ReplyDeleteYour son sounds depressed, and I hope he gets the help he needs to deal with this.
You're a good mom. Don't underestimate yourself.
You know, he sounds perfectly normal to me. Both my kids went through very similar feelings in the last year of high school. I also remember feeling that way too. Don't buy into him saying you're too critical, he doesn't work and doesn't drive, if you were too critical, he'd be doing both. You're a loving mom who is trying to give her kids the kind of life that kids deserve. He has the rest of his life to be a grownup and all that jazz, but he needs to know he is responsible for his happiness, that can't come from you.
ReplyDeleteParenting adult-ish children is hard because you have to learn to let go. You've done the work, let him splash around in the shallow end. He won't drown, and he just might learn to swim.
(Look how frigging evolved I sound this morning?!)

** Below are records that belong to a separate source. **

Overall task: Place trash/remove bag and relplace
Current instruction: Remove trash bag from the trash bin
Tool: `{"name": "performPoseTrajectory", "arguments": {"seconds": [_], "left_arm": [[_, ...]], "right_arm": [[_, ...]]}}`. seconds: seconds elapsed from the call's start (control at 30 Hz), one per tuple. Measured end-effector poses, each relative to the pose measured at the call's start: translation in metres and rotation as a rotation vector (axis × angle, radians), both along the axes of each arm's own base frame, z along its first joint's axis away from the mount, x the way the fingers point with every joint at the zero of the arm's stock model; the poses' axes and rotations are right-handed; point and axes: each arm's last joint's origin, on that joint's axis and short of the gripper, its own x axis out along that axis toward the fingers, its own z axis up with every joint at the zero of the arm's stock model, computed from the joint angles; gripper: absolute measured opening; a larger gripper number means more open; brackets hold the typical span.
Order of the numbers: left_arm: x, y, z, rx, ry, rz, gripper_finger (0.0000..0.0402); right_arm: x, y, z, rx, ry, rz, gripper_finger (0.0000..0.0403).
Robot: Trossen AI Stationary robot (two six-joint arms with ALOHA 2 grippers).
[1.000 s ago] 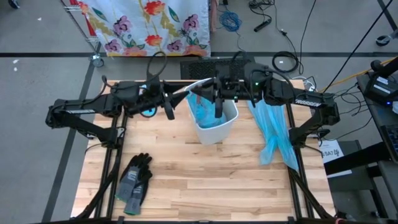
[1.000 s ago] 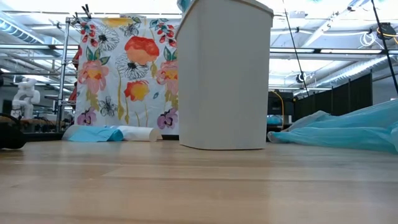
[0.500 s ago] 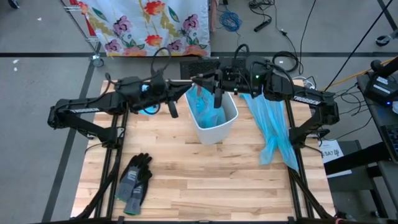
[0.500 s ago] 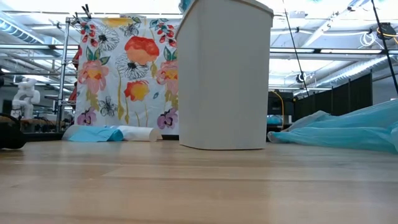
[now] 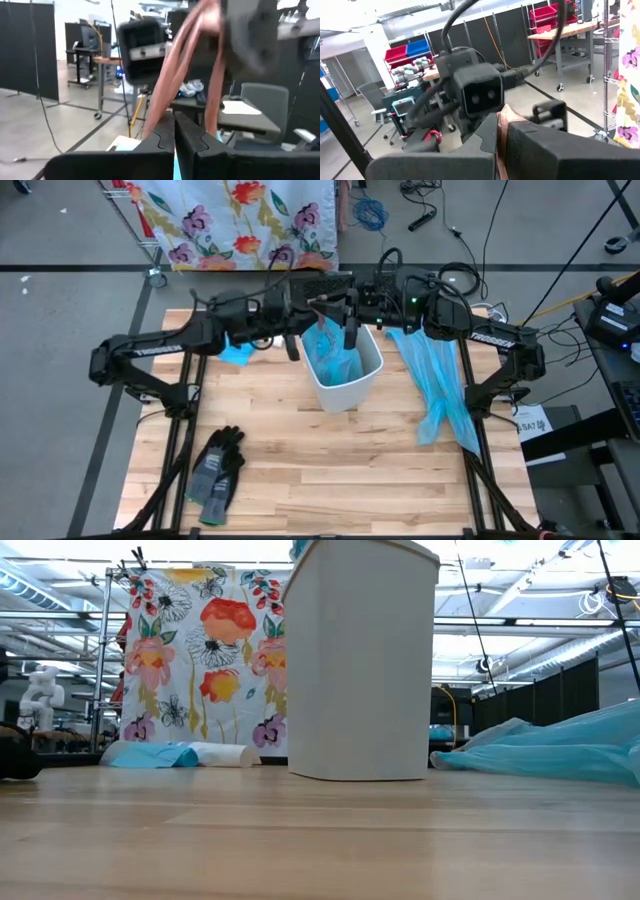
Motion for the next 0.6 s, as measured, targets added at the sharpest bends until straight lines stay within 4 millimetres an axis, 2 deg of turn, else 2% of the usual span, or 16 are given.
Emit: {"name": "performPoseTrajectory", "arguments": {"seconds": [0.1,0.23,0.4,0.6], "left_arm": [[0.008,0.005,-0.008,-0.006,0.03,0.005,0.0001],[0.022,0.008,-0.018,-0.003,0.036,-0.073,0.0001],[0.037,0.012,-0.033,-0.072,0.114,-0.085,0.0],[0.042,0.013,-0.034,-0.107,0.143,-0.097,0.0]], "right_arm": [[0.0,0.0,0.0,0.013,-0.004,0.001,0.0],[0.0,0.001,0.004,0.004,-0.047,0.029,0.0],[-0.003,0.002,0.014,-0.013,-0.129,0.049,0.0],[-0.016,0.004,0.037,-0.053,-0.203,0.044,0.0]]}}
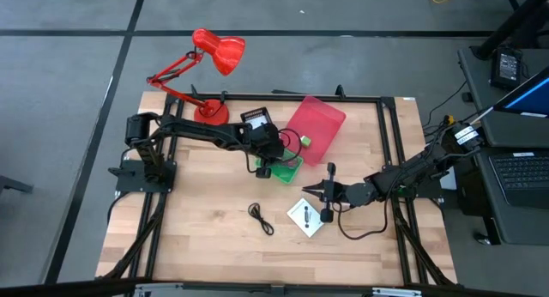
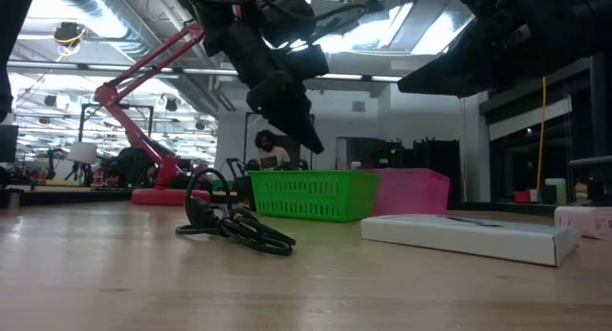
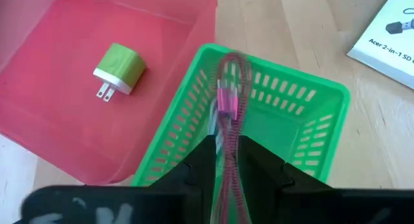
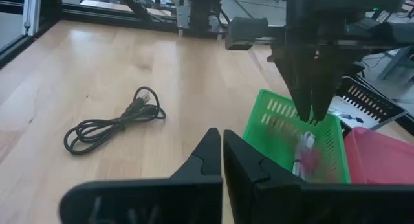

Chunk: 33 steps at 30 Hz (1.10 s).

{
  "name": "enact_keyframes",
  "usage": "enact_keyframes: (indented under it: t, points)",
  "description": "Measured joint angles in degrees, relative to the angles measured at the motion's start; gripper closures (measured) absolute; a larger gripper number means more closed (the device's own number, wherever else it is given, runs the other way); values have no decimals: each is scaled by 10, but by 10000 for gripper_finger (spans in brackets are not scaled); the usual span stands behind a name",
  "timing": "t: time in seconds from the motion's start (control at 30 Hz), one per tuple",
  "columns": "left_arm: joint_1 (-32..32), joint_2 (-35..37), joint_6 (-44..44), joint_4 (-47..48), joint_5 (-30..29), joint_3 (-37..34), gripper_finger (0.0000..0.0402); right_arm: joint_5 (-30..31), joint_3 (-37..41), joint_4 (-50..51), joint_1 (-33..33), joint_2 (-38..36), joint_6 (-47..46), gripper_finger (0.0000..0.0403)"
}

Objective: Pick and place items into bin
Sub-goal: Put the purple charger cable into the green bin, then put the white charger adapter into the red bin

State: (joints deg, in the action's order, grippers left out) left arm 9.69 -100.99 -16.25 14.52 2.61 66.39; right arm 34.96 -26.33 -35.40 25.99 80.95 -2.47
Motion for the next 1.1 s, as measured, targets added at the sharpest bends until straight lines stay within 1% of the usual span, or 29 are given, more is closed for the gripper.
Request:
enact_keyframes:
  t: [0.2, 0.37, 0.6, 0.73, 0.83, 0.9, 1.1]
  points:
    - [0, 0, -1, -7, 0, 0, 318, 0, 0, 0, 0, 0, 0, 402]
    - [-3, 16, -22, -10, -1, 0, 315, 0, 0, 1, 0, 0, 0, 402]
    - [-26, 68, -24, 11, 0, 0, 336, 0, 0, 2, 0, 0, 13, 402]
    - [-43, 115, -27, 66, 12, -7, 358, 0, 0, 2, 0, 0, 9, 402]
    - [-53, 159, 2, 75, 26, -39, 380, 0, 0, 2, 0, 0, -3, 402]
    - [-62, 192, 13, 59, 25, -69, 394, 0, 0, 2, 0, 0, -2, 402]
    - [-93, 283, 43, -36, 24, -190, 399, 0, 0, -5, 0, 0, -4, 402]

Kids are under so much pressure nowadays, and I think sometimes we add to it because society pressures us too. I find I'm constantly nagging my kids about working, going to uni, getting a good job etc. because I'm fearful for their future. But the truth is really all we want is for them to be happy.
ReplyDeleteWhen my brother was at Uni he couldn't cope and took an overdose. It's a miracle he survived. Now he's happily married with 3 grown up kids himself and that incident is distant memory. Things change, so don't get too worried, I'm sure your son will be fine. :)
I was just talking to a good friend today who told me her son (a senior in HS) is depressed but he won't talk to her and doesn't have any real friends he can confide in. Life is so hard and trying to deal with all the problems growing up, and with depression to boot, can feel insurmountable to anyone. Like everyone has said, I'm glad he's confided in you--that right there shows you're doing something right!
ReplyDeleteSending good thoughts and wishes your way.
It's great that he is able to talk to you about it. First step, and that is such an important one.
ReplyDeleteThings will work themselves out...they always do in some way. Just do what you are doing and be understanding and that's all he really needs from you.